Freud’un çalışmaları, geriye dönük incelemeler üzerinde yoğunlaşırken, kendisi de psikanalist olan Bowlby, Freud’un çalışmalarının tam tersine, çocukların gözlemlenmesine dayaranarak ileride oluşacak gelişmeleri takip etmeye çalışmış ve kendi “Bağlanma” kuramını oluşturmuştur (Bowlby, 1971). Ancak yaşamın ilk yıllarında oluşan etkileşimin çeşitli sonuçlarıyla ilgili yapılan çalışmalar, Bowlby’den önce başlamıştır. 1915 yılında John Hopkins Hastanesi’nde çalışan bir doktor, yeterli bakım almalarına rağmen yetimhaneye kabul edilmiş çocukların yüzde 90’ının öldüğünü fark etmiştir.
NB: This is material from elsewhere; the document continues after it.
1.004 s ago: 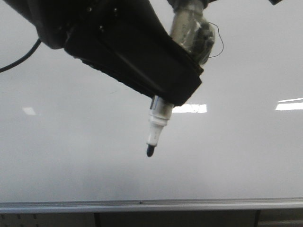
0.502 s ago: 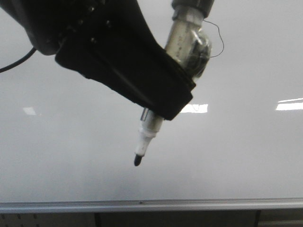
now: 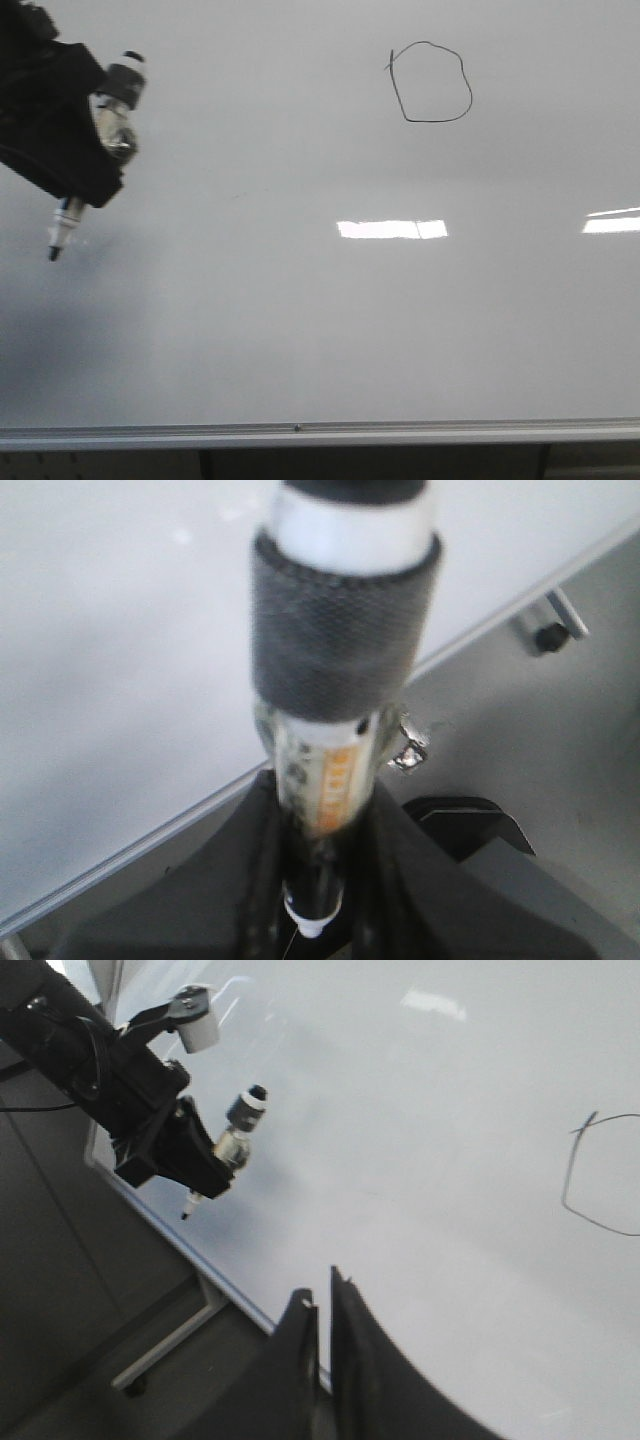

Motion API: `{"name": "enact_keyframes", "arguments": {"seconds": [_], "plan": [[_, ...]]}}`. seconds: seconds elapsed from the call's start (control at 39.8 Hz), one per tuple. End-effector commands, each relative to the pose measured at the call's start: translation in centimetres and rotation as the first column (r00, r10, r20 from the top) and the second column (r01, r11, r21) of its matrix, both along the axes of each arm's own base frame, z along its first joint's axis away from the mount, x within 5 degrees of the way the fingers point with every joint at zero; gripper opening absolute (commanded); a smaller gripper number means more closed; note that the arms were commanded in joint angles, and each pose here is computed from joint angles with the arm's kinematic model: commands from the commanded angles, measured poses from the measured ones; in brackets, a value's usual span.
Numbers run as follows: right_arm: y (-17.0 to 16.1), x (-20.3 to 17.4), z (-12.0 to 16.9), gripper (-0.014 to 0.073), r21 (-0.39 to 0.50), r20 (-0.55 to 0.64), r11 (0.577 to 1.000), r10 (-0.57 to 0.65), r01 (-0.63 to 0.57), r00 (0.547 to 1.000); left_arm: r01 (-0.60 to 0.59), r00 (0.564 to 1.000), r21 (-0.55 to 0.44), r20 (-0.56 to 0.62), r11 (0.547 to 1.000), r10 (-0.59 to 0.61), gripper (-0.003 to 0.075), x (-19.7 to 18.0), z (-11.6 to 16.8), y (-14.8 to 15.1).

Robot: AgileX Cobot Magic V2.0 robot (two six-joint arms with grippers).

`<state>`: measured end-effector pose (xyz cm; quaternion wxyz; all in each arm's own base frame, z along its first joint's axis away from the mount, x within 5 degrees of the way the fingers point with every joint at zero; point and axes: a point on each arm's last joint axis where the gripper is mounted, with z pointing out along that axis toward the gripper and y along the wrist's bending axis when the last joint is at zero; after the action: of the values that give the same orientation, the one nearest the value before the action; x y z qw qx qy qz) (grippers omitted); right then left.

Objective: Write number 0 on whiteboard

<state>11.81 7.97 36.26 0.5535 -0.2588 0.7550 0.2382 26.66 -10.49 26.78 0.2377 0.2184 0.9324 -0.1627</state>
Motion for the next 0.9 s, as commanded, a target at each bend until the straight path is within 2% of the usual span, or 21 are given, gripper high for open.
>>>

Sonraki 30 yıl içerisinde yapılan araştırmalar da hastanede yatmış olan bebeklerin yeterli fiziksel şartlara sahip olmalarına rağmen solunum enfeksiyonlarına ve nedeni belirlenemeyen ateşli hastalıklara yakalandıklarını, fiziksel yetersizlik yaşadıklarını ve kilo kaybettiklerini ortaya koymuştur. İkinci Dünya Savaşı süresince ve hemen ardından yapılan çalışmalar, ayrılma ve anne yoksunluğu deneyimlerinin anne-baba ve çocuk üzerindeki etkilerin ortaya koyması açısından oldukça önemli bir yere sahiptir (Yörükhan, 2011).
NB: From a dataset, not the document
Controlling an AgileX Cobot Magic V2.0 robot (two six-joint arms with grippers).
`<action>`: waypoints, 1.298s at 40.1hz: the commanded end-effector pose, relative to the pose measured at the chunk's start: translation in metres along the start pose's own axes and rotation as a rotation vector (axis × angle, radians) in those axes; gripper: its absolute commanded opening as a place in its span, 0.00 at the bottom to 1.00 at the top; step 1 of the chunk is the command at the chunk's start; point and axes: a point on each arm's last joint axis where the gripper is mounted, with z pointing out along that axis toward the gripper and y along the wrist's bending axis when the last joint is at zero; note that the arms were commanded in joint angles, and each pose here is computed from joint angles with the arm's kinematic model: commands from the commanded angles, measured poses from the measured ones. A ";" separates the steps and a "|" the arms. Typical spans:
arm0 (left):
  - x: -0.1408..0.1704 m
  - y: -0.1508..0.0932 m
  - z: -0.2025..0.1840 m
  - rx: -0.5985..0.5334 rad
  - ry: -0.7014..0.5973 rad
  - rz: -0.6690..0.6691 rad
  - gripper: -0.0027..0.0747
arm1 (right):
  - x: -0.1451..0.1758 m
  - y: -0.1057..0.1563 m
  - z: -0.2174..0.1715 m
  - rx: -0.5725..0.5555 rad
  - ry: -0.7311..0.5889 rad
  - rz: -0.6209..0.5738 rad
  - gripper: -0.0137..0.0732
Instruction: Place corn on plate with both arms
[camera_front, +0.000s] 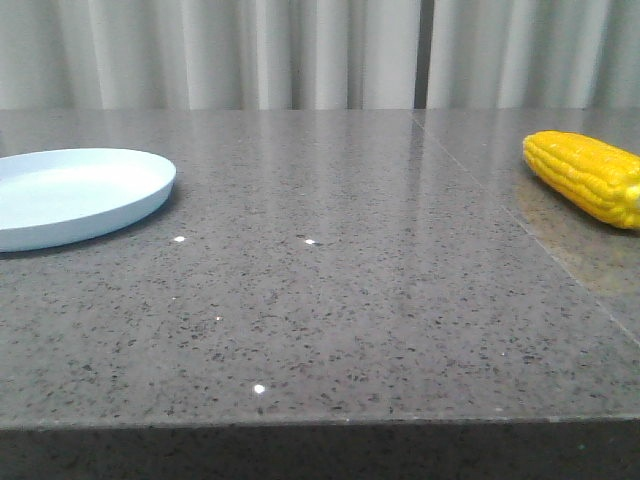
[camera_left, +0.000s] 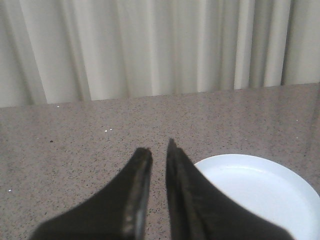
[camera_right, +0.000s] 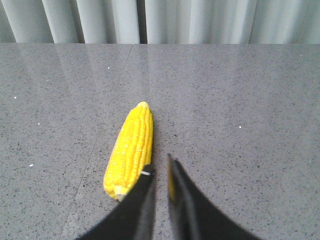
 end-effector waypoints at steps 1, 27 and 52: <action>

Spitz, çalışmalarında uzamış ayrılık sonrasında bedensel tepkilerinde zayıflama yaşayan(zayıflamış bağışıklık tepkisi) ve kurum bakımı altında yaşayan, bağlanma davranışı geliştiremeyen(anaklitik depresyon) çocukların, ruhsal ve bedensel açıdan olumsuz etkilenmelerinin, ilgi ve sevgiden yoksun olmaları; heyecansal mahrumiyet yaşamış olmalarından kaynaklanmış olabileceğine dikkati çekmiştir (Spitz, 1945, Spitz ve Wolf, 1946).

Bebeğin; fiziksel, zihinsel ve duygusal yönden en hızlı geliştiği dönem, 0-2 yaş arası dönemdir. Bu dönemde çocukların sadece fiziksel ihtiyaçlarının giderilmesi yeterli değildir, becerileri henüz tam olarak gelişmemiş olsa da kendisine bakımveren kişiye bağımlı olduğu görülür. Bakımverenle birebir ilişki şeklinde kurulan bağ, çocuğun zihinsel ve duygusal gelişimi açısından oldukça önemlidir. Fiziksel açıdan yetersiz olan bebeğin bakımverenine karşı bağlanması kaçınılmazdır. Bebeklerle anne-baba ve veya bakımverenleri arasındaki duygusal olarak olumlu ve yardım edici ilişkinin varlığı ise “bağlanma” terimi ile ifade edilir (Öztürk, 2002).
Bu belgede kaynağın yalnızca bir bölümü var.